London’s Victoria & Albert is one of the great museums of the world, with an enormous collection of applied arts from all periods and all nationalities. Now a selection of Christian Louboutin’s Fifi pumps are on display as one of the 12 initial exhibits in the museum’s newest gallery that’s dedicated to “rapid response collecting.” The items will change constantly to reflect current design trends and how they engage with contemporary issues (other initial items include a 3D-printed handgun and a new carbon fiber elevator cable that allows elevators to travel higher than ever before, thus transforming the urban skyline.)
The shoes from Louboutin’s 2013 Les Nudes collection were chosen because of how their five tones—ranging from a dark brown to a blush pink—redefine the concept of “nude” for a multiracial, globalized world and signal “a change in where fashion consumers are located and who they are,” says Corinna Gardner, the museum’s curator of contemporary product design.
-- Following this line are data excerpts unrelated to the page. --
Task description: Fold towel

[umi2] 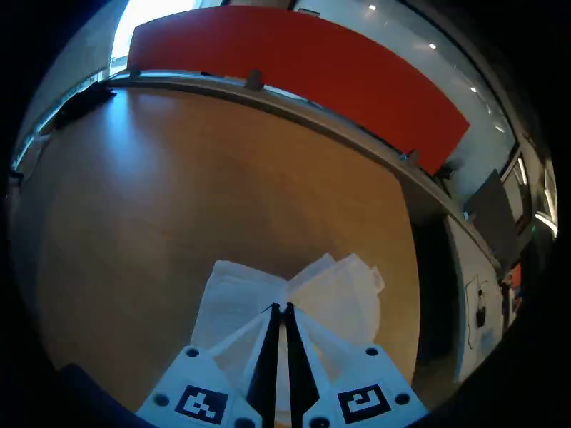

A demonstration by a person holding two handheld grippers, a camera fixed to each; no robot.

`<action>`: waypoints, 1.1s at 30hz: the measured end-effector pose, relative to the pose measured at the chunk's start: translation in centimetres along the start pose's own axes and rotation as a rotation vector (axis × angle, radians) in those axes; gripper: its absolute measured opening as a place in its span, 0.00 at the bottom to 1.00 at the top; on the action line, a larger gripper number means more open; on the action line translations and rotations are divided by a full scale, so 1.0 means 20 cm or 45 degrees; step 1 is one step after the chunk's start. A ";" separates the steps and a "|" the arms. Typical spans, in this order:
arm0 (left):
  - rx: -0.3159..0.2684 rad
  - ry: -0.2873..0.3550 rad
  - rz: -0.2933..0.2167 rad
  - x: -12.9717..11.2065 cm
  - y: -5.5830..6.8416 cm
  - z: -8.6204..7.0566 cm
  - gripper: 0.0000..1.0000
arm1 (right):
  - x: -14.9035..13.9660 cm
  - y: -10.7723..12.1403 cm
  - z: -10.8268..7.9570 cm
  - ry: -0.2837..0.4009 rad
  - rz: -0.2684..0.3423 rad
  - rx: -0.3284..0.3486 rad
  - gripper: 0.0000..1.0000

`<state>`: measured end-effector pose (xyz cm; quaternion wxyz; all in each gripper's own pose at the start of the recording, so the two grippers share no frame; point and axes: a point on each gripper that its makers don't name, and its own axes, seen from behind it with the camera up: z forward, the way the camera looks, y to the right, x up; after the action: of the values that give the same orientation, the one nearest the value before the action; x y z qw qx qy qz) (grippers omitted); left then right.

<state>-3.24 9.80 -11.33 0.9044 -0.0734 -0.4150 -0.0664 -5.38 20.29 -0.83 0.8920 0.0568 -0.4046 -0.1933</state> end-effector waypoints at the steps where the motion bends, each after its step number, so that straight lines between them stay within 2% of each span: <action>1: -0.002 0.000 0.001 0.00 0.00 0.00 0.88 | 0.00 0.01 -0.01 0.003 -0.002 -0.003 0.06; 8: -0.019 0.004 0.013 0.01 0.02 0.01 0.88 | 0.01 0.02 -0.09 0.025 -0.022 -0.005 0.06; 14: -0.032 0.005 0.023 0.02 0.04 0.01 0.88 | -0.01 -0.02 -0.14 0.023 -0.052 0.020 0.06; 33: -0.049 0.009 0.034 0.03 0.04 0.02 0.88 | -0.18 -0.27 -0.26 -0.054 -0.096 0.203 0.06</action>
<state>-3.04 10.68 -10.65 0.9051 -0.0959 -0.4096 -0.0626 -5.20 16.33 -8.21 0.8680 0.1386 -0.4350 -0.1953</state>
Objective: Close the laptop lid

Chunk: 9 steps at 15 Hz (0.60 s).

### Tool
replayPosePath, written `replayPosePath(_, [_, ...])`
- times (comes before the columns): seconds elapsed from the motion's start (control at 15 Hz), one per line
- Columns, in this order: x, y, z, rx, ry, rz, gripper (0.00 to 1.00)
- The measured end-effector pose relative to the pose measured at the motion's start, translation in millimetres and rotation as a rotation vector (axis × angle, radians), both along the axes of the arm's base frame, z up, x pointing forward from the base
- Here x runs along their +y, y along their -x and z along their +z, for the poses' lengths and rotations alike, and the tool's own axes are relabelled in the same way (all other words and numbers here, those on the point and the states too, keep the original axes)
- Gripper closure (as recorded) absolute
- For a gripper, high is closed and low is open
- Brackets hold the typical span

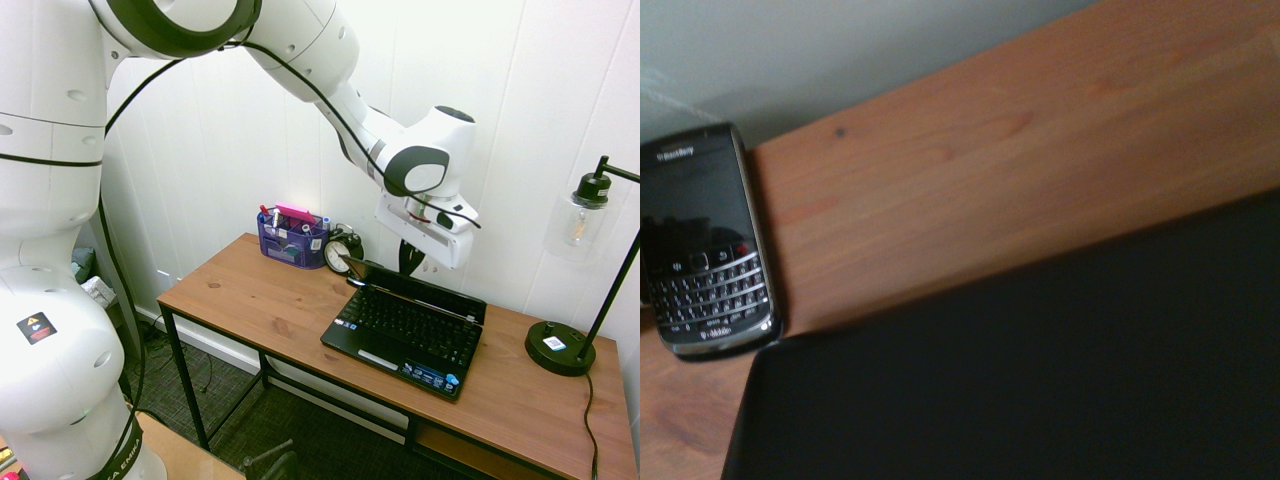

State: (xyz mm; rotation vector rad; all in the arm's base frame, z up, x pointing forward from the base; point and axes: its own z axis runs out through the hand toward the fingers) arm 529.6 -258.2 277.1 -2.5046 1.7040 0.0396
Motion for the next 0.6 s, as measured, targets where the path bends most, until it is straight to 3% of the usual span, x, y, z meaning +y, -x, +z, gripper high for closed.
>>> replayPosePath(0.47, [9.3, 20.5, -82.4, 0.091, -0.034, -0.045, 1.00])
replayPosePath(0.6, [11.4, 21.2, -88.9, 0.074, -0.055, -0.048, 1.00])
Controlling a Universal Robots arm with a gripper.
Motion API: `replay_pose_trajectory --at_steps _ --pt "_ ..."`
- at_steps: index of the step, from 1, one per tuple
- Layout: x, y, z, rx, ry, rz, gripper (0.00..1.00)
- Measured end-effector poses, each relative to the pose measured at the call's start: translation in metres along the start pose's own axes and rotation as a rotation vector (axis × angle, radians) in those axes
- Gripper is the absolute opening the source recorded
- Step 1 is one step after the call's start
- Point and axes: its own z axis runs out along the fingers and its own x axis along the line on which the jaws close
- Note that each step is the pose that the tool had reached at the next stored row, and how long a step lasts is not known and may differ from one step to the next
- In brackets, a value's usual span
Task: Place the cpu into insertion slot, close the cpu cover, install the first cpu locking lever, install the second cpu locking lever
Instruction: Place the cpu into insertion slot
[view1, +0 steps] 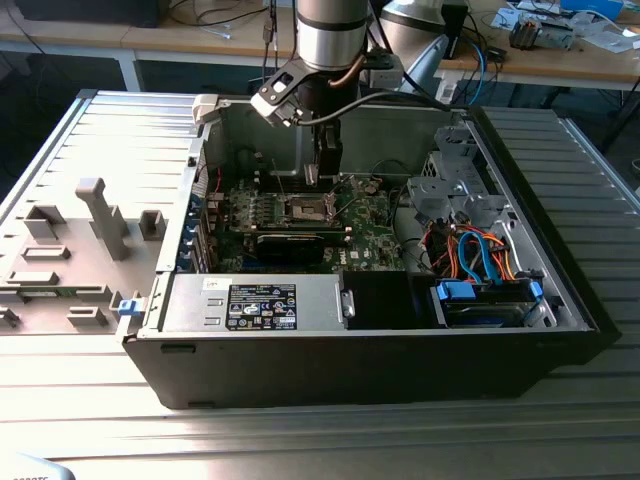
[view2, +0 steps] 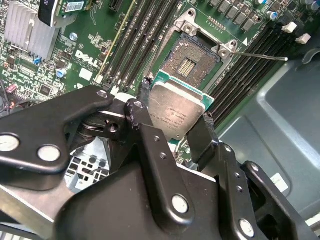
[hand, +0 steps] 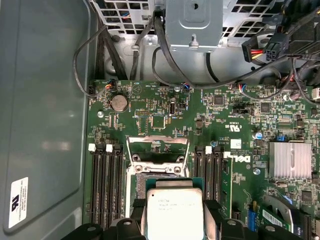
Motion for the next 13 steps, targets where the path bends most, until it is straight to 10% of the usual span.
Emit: replay_pose_trajectory --at_steps 13 --pt "0.0 -0.0001 0.0026 0.0 0.0 0.0 0.55"
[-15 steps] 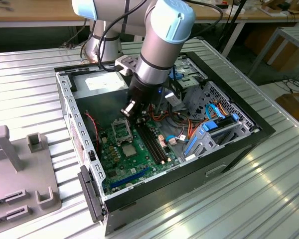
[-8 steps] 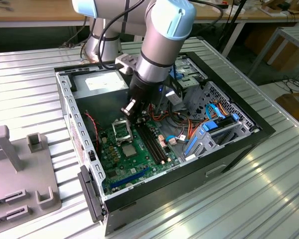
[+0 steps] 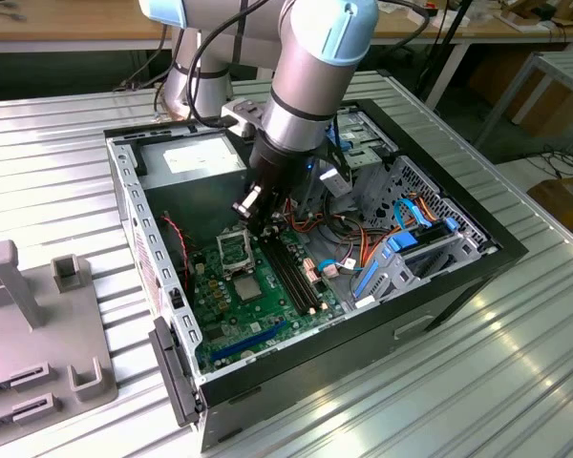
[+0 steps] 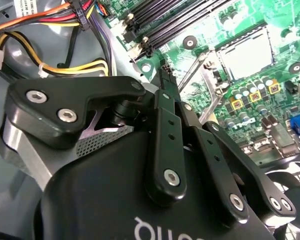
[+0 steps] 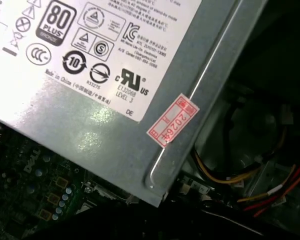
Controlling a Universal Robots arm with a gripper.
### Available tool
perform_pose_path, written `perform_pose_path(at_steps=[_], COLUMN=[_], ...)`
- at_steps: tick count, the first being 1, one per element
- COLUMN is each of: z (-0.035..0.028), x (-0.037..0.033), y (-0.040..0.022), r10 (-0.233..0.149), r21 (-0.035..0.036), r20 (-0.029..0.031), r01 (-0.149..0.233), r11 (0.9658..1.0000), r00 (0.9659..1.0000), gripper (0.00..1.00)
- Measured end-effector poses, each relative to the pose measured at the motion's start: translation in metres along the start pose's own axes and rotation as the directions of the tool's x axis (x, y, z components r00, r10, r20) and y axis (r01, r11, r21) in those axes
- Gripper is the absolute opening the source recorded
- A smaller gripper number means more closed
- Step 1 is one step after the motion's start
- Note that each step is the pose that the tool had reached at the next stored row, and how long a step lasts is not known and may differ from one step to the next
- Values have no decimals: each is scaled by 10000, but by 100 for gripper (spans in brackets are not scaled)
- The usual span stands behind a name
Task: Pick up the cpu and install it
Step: 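Close the cpu cover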
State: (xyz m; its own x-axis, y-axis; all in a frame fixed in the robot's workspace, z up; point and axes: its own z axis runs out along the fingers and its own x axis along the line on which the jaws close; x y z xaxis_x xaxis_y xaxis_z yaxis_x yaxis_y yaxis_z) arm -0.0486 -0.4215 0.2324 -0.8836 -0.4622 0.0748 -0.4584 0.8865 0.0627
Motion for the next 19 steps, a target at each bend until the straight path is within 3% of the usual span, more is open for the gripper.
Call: perform_pose_path(at_steps=[10,19], z=[-78,-144], x=[5,10], y=[5,10], r10=[28,35], r21=[237,316], r20=[-142,-181], r01=[-24,-29], r11=[9997,9995], r00=[9999,9998], gripper=[11,11])
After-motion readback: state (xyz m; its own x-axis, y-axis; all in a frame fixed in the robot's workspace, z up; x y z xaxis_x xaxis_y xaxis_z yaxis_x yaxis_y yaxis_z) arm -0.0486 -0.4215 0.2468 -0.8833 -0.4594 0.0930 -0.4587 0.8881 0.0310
Each shoe is displayed not on a leg but held at the end of a mannequin’s arm painted in the same flesh tone as the shoe, a reference to how shoes are displayed in parts of the world where there are strict views on female nudity.
With a superb collection of dresses going back four centuries as well as popular exhibitions like last year’s David Bowie retrospective and the recent Italian Fashion 1945—2014, the V&A is becoming London’s answer to the Metropolitan Museum’s Costume Institute in New York, so the Louboutins should be right at home.